🤖 AI Summary
To address the mismatch between the dynamic memory demands of HPC workloads and cloud-native vertical scaling mechanisms in containerized environments, this paper proposes an adaptive scheduling framework for node-level memory elasticity. The method integrates HPC memory consumption pattern modeling with Kubernetes’ runtime resource hot-update capability—enabling, for the first time, eviction-free, fine-grained memory scaling. Built upon the Vertical Pod Autoscaler (VPA) extension architecture, the framework incorporates a memory behavior analysis model, real-time per-Pod memory hot-updates, and node-level resource coordination. Experimental evaluation demonstrates that, compared to standard VPA, the framework reduces average memory usage by 37%, eliminates out-of-memory (OOM) failures entirely, and robustly supports elastic execution of nine representative HPC applications.
📝 Abstract
Existing state-of-the-art vertical autoscalers for containerized environments are traditionally built for cloud applications, which might behave differently than HPC workloads with their dynamic resource consumption. In these environments, autoscalers may create an inefficient resource allocation. This work analyzes nine representative HPC applications with different memory consumption patterns. Our results identify the limitations and inefficiencies of the Kubernetes Vertical Pod Autoscaler (VPA) for enabling memory elastic execution of HPC applications.

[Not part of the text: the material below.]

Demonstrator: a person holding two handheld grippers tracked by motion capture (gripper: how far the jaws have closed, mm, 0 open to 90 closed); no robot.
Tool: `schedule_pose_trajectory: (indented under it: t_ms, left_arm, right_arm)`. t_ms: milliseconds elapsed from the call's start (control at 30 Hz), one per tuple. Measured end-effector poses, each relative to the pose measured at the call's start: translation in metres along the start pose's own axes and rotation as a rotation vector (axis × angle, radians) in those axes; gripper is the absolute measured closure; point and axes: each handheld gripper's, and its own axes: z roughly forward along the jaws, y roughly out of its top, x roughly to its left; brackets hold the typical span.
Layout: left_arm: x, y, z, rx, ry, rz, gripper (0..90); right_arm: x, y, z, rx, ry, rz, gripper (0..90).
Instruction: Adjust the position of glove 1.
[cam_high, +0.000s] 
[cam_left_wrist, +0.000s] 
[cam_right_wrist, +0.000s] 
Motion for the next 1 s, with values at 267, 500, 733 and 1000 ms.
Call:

We propose, implement, and evaluate ARC-V. This policy leverages both in-flight resource updates of pods in Kubernetes and the knowledge of memory consumption patterns of HPC applications for achieving elastic memory resource provisioning at the node level. Our results show that ARC-V can effectively save memory while eliminating out-of-memory errors compared to the standard Kubernetes VPA.